Pull every line containing "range" out of the material below.

-- -- --

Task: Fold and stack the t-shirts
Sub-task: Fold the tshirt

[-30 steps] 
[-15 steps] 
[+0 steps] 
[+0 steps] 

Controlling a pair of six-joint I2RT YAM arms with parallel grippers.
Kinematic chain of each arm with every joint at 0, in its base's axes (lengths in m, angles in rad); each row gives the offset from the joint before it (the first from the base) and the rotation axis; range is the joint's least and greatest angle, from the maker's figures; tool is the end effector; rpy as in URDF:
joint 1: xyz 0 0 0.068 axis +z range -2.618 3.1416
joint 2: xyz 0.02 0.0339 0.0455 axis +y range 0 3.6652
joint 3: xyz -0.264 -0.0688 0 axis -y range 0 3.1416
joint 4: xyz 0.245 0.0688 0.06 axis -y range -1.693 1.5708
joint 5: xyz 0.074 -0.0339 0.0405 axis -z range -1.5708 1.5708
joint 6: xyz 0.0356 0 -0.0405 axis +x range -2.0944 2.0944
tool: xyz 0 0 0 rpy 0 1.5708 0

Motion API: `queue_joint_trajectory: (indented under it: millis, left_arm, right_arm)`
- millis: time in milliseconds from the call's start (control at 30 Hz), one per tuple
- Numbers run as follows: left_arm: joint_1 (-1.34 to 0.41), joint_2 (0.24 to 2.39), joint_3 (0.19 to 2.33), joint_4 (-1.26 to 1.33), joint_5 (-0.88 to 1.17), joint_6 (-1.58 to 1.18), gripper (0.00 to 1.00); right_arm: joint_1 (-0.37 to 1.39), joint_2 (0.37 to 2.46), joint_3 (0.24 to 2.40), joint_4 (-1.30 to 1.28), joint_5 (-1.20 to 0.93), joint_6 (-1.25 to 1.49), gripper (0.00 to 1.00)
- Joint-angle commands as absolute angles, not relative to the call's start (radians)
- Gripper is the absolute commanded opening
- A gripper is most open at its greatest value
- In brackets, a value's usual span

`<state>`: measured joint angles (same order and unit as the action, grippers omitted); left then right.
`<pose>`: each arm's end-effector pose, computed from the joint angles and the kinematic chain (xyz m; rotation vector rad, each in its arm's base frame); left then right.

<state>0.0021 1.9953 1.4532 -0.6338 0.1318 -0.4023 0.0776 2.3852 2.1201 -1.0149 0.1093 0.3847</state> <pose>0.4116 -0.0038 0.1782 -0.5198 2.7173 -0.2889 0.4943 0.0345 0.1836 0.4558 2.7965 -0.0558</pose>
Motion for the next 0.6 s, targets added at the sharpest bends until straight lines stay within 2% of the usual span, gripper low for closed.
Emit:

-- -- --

— Answer below —
Kinematic chain of each arm with every joint at 0, in its base's axes (lengths in m, angles in rad); each row gives the offset from the joint before it (the first from the base) and the rotation axis; range is the joint's least and greatest angle, from the maker's figures; tool is the end effector; rpy as in URDF:
joint 1: xyz 0 0 0.068 axis +z range -2.618 3.1416
joint 2: xyz 0.02 0.0339 0.0455 axis +y range 0 3.6652
joint 3: xyz -0.264 -0.0688 0 axis -y range 0 3.1416
joint 4: xyz 0.245 0.0688 0.06 axis -y range -1.693 1.5708
joint 5: xyz 0.074 -0.0339 0.0405 axis -z range -1.5708 1.5708
joint 6: xyz 0.0356 0 -0.0405 axis +x range -2.0944 2.0944

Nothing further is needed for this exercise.